• [Exercise]:
From the first line to the last, reproduce the material exactly.
+++++
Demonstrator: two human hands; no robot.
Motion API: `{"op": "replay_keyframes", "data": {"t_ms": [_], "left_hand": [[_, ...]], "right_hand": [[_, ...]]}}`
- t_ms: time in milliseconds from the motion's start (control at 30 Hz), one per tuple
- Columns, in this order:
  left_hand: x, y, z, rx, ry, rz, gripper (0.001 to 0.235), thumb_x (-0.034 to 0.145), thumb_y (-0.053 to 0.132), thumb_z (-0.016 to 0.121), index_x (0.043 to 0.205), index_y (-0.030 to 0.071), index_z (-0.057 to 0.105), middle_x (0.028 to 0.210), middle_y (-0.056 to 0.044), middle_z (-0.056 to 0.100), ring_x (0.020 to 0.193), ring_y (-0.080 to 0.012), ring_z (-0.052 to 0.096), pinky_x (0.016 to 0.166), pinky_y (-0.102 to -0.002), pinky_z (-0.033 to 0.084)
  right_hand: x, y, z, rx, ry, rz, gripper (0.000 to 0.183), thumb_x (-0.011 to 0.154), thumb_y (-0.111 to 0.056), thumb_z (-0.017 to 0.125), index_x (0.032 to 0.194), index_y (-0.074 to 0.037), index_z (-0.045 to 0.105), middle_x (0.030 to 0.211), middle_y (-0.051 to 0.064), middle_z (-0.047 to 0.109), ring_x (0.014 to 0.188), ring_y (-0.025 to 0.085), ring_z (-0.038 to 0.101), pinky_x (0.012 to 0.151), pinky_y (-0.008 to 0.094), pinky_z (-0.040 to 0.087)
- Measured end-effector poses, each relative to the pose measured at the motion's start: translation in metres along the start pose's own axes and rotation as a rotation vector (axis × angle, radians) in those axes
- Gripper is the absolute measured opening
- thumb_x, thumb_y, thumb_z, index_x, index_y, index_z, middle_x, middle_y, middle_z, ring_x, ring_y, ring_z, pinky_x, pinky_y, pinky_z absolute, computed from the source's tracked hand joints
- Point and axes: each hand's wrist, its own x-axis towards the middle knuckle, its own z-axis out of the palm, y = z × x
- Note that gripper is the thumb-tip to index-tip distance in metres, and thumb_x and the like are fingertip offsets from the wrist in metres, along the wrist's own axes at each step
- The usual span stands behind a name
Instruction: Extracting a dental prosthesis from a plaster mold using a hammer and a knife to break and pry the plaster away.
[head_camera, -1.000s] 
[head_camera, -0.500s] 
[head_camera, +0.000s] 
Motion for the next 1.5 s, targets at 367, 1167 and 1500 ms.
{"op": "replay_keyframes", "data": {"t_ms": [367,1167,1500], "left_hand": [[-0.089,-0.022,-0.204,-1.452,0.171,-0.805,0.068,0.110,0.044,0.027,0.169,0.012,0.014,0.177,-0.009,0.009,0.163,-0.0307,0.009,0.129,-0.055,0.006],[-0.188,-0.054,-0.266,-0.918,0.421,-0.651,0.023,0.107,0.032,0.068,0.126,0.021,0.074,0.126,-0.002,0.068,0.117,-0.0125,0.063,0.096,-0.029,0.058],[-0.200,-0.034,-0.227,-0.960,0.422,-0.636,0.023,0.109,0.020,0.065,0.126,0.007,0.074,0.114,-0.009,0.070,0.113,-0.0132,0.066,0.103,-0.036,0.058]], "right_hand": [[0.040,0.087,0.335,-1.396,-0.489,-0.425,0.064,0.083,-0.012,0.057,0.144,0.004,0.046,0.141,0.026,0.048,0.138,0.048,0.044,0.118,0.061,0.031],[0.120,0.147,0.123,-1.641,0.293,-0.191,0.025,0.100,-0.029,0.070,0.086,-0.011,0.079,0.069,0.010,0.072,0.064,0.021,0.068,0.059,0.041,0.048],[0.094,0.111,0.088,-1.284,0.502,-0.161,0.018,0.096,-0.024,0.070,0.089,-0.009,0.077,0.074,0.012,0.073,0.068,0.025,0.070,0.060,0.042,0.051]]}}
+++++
• [Problem solution]:
Demonstrator: two human hands; no robot.
Motion API: `{"op": "replay_keyframes", "data": {"t_ms": [_], "left_hand": [[_, ...]], "right_hand": [[_, ...]]}}`
- t_ms: time in milliseconds from the motion's start (control at 30 Hz), one per tuple
- Columns, in this order:
  left_hand: x, y, z, rx, ry, rz, gripper (0.001 to 0.235), thumb_x (-0.034 to 0.145), thumb_y (-0.053 to 0.132), thumb_z (-0.016 to 0.121), index_x (0.043 to 0.205), index_y (-0.030 to 0.071), index_z (-0.057 to 0.105), middle_x (0.028 to 0.210), middle_y (-0.056 to 0.044), middle_z (-0.056 to 0.100), ring_x (0.020 to 0.193), ring_y (-0.080 to 0.012), ring_z (-0.052 to 0.096), pinky_x (0.016 to 0.166), pinky_y (-0.102 to -0.002), pinky_z (-0.033 to 0.084)
  right_hand: x, y, z, rx, ry, rz, gripper (0.000 to 0.183), thumb_x (-0.011 to 0.154), thumb_y (-0.111 to 0.056), thumb_z (-0.017 to 0.125), index_x (0.032 to 0.194), index_y (-0.074 to 0.037), index_z (-0.045 to 0.105), middle_x (0.030 to 0.211), middle_y (-0.051 to 0.064), middle_z (-0.047 to 0.109), ring_x (0.014 to 0.188), ring_y (-0.025 to 0.085), ring_z (-0.038 to 0.101), pinky_x (0.012 to 0.151), pinky_y (-0.008 to 0.094), pinky_z (-0.040 to 0.087)
- Measured end-effector poses, each relative to the pose measured at the motion's start: translation in metres along the start pose's own axes and rotation as a rotation vector (axis × angle, radians) in those axes
- Gripper is the absolute measured opening
- thumb_x, thumb_y, thumb_z, index_x, index_y, index_z, middle_x, middle_y, middle_z, ring_x, ring_y, ring_z, pinky_x, pinky_y, pinky_z absolute, computed from the source's tracked hand joints
- Point and axes: each hand's wrist, its own x-axis towards the middle knuckle, its own z-axis out of the palm, y = z × x
- Note that gripper is the thumb-tip to index-tip distance in metres, and thumb_x and the like are fingertip offsets from the wrist in metres, along the wrist's own axes at each step
- The usual span stands behind a name
Instruction: Extracting a dental prosthesis from a plaster mold using a hammer and a knife to break and pry the plaster away.
[head_camera, -1.000s] 
[head_camera, -0.500s] 
[head_camera, +0.000s] 
Motion for the next 1.5 s, targets at 367, 1167 and 1500 ms.
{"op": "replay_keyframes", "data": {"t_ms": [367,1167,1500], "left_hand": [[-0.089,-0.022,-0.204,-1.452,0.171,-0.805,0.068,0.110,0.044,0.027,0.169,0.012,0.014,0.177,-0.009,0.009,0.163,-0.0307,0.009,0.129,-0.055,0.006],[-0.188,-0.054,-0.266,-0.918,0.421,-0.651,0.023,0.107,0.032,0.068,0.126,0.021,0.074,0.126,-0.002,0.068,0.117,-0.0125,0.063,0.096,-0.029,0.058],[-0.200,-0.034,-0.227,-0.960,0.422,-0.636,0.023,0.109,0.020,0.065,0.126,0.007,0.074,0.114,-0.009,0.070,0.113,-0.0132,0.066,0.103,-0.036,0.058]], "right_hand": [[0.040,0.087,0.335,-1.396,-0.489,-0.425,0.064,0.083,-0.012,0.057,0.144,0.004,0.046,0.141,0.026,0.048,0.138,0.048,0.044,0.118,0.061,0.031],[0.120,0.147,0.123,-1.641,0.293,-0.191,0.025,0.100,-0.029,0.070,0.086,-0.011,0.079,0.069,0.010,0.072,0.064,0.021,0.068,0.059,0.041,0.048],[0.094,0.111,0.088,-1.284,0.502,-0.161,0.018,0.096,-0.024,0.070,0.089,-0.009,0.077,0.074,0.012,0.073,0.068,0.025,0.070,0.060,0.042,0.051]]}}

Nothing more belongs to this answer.